• _ASSIGNMENT_
For every line in the entries that contains "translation", show the whole line.

• _SUPPLIED INFORMATION_
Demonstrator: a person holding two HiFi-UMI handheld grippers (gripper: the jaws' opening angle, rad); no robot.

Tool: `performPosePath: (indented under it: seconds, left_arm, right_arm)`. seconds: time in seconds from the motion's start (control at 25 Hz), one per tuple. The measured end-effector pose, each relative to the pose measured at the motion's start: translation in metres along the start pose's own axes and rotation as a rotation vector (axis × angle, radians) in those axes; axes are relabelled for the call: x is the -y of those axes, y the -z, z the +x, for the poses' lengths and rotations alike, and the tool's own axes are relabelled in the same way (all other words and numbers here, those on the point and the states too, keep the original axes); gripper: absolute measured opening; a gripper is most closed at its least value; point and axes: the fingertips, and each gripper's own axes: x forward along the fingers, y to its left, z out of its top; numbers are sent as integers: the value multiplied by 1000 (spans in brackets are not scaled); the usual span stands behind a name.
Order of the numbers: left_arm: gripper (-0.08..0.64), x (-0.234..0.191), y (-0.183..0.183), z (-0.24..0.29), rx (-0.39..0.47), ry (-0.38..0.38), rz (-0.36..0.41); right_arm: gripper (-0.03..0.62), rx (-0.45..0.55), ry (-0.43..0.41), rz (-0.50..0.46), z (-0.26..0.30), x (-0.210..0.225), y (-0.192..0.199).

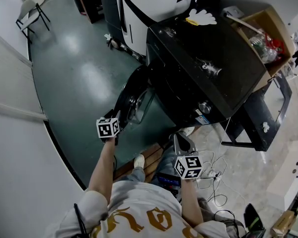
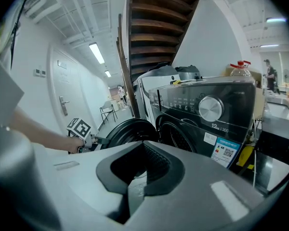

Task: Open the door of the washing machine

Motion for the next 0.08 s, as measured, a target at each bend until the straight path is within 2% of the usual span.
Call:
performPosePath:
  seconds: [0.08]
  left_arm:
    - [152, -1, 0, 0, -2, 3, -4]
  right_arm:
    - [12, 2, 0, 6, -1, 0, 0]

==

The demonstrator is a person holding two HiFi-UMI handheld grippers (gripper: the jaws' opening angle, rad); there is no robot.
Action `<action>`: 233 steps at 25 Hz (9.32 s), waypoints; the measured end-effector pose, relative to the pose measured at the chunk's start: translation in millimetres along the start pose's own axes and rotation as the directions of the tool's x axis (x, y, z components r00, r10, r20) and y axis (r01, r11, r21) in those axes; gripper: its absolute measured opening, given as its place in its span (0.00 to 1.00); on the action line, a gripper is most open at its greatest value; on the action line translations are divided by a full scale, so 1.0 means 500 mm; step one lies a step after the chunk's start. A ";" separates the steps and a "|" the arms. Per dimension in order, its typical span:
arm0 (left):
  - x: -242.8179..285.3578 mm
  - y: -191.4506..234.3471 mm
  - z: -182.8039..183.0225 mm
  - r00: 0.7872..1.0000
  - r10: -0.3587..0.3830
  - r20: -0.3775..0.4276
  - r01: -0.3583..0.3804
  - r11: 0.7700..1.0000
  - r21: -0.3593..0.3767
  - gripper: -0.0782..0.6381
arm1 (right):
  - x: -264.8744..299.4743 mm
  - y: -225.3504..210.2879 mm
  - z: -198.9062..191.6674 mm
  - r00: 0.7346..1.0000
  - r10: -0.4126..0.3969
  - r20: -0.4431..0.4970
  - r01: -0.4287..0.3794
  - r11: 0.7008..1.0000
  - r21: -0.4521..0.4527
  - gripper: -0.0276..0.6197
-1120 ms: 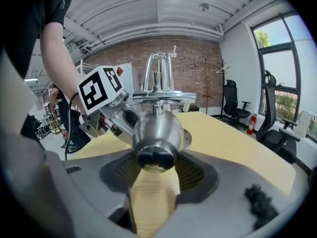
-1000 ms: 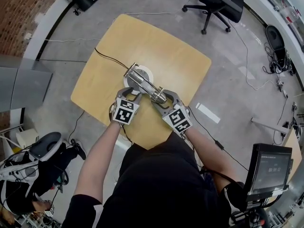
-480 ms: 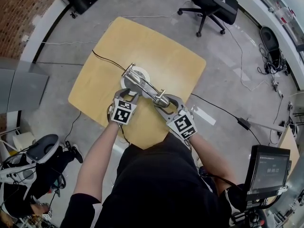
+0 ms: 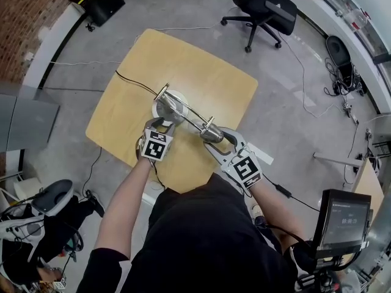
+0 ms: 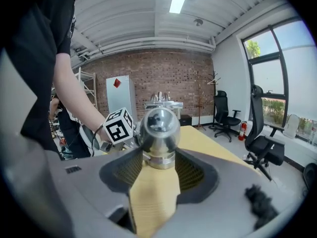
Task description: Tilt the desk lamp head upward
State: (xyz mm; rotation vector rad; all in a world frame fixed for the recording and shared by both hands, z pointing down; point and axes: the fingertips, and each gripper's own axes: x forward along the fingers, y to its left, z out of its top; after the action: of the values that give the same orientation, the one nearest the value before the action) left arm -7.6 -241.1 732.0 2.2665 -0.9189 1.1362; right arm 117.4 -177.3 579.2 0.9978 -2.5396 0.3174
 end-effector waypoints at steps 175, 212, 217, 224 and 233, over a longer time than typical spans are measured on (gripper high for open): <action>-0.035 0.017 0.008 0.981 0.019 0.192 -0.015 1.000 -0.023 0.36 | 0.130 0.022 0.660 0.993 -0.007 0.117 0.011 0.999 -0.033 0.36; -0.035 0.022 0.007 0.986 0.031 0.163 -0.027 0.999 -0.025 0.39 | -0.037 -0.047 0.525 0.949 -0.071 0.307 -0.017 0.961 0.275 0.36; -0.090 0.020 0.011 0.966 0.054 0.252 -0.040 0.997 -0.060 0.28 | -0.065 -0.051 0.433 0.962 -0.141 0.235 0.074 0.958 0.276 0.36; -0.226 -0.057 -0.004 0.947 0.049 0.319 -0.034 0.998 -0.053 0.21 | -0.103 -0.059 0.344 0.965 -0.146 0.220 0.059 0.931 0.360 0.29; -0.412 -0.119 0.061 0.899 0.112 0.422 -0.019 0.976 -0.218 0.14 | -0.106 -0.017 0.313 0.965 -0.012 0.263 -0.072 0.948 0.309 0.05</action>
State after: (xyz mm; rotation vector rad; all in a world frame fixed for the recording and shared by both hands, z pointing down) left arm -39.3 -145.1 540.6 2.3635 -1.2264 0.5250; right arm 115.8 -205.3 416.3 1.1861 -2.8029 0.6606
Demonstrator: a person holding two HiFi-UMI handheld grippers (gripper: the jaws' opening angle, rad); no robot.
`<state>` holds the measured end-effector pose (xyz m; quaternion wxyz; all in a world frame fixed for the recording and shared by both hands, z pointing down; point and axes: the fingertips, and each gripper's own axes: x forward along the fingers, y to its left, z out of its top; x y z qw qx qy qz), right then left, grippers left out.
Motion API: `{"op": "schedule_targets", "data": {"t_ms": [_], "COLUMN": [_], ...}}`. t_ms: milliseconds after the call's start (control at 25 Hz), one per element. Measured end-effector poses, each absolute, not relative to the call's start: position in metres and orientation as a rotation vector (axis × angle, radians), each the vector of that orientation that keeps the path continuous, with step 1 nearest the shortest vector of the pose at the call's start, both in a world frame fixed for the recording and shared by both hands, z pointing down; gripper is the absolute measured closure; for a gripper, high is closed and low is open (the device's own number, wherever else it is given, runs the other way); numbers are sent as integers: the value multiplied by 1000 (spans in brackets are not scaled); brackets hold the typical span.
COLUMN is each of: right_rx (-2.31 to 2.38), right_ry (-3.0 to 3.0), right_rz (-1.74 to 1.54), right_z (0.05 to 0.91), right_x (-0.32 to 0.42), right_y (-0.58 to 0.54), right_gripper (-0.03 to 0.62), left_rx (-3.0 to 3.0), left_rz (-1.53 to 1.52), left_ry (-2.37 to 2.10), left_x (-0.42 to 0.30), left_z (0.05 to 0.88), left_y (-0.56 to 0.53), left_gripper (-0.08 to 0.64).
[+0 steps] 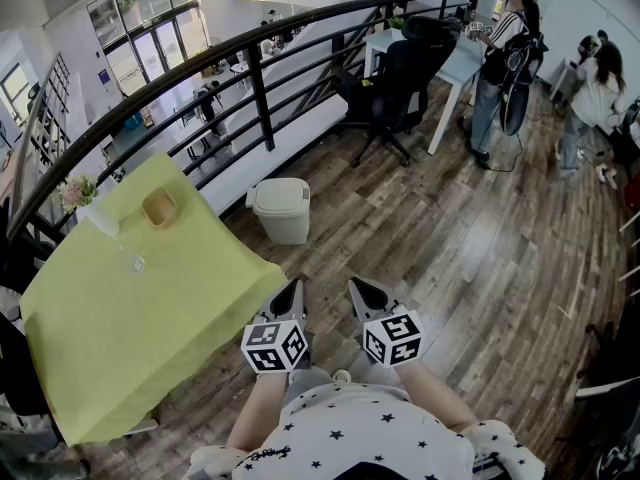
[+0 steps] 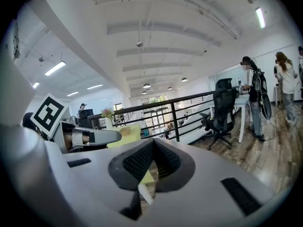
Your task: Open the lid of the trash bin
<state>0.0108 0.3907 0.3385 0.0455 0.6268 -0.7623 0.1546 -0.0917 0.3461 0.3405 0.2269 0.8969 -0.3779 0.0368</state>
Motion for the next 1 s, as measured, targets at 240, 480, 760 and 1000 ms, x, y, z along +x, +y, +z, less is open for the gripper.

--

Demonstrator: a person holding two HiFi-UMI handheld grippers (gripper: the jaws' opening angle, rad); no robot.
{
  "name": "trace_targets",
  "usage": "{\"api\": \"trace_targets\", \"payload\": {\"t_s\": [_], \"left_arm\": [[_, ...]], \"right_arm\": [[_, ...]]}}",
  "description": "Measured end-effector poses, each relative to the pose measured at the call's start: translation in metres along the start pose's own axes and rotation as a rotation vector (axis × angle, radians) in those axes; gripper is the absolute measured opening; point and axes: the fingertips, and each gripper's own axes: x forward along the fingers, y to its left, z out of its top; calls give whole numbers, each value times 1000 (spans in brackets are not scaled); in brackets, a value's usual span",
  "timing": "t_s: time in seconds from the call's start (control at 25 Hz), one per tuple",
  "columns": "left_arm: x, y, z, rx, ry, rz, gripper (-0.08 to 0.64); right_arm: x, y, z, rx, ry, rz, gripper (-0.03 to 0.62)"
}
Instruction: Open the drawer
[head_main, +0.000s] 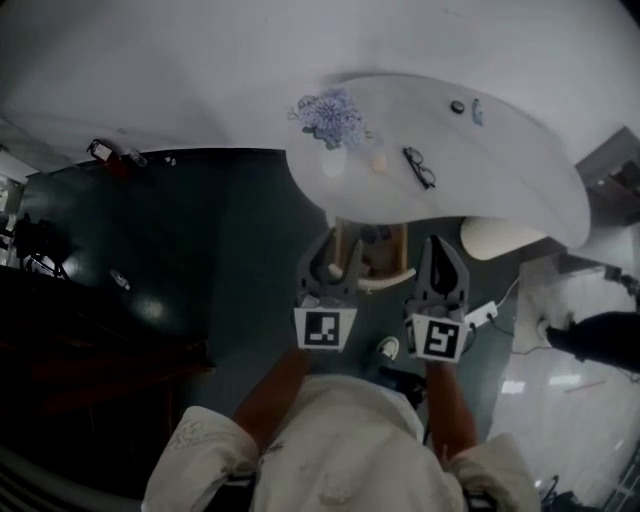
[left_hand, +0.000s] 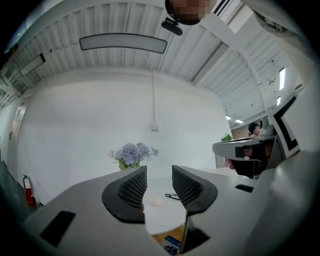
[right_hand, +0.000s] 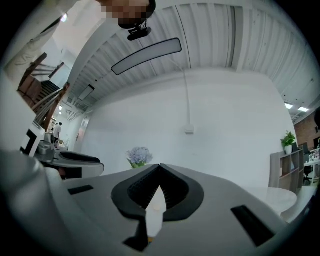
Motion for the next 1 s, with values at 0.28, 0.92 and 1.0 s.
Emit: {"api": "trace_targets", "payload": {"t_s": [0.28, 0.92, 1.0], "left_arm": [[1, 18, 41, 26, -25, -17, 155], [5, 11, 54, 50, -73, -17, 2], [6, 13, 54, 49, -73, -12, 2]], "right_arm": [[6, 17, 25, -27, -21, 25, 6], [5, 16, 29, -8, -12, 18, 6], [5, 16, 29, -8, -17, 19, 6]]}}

• _RESPONSE BOX_
Tool: `performPosePath: (indented under it: seconds, left_arm, right_arm)`. seconds: time in seconds from the motion's start (control at 25 Hz), one per tuple. The measured end-effector pose, each relative to the pose measured at the motion's start: translation in metres along the start pose's own axes and rotation as a rotation vector (axis × angle, radians) in those axes; axes are relabelled for the call: x is the -y of those axes, y the -z, z the +x, for the poses' lengths and rotations alike, and the tool's own axes are relabelled in the same way (all other words and numbers here, those on the point and the states too, keep the original axes); gripper: absolute measured opening; a gripper is most closed at its least value; point and axes: the fingertips, and each gripper's own axes: x forward along the fingers, y to its left, z out of its top; numbers are sent as integers: the value multiplied by 1000 (spans in brackets are not scaled); the usual span stands behind a name.
Action `<action>`: 233 steps at 25 Hz (9.32 s), waypoints; the measured end-effector pose, relative to the pose measured at the chunk's start: translation in millimetres along the start pose's own axes and rotation as the directions of the tool's x axis (x, y, z components r00, r10, r20) and y axis (r01, r11, r21) in those axes; gripper: its absolute measured opening, given as its place in its span (0.00 to 1.00); on the action line, a gripper is most open at its greatest value; on the action line translations are divided by a full scale, so 1.0 means 500 mm; step one lies a step after the chunk's start. A ";" separates the steps and a "|" the arms. Per dimension in order, its typical span:
  "description": "Measured end-effector poses, each relative to the pose measured at the call's start: translation in metres along the start pose's own axes and rotation as a rotation vector (axis × angle, radians) in those axes; gripper is the absolute measured opening; point and axes: the fingertips, and each gripper's own axes: x forward along the fingers, y to its left, z out of its top; calls give whole numbers, each value times 1000 (spans in brackets are not scaled); in brackets, a value's usual span",

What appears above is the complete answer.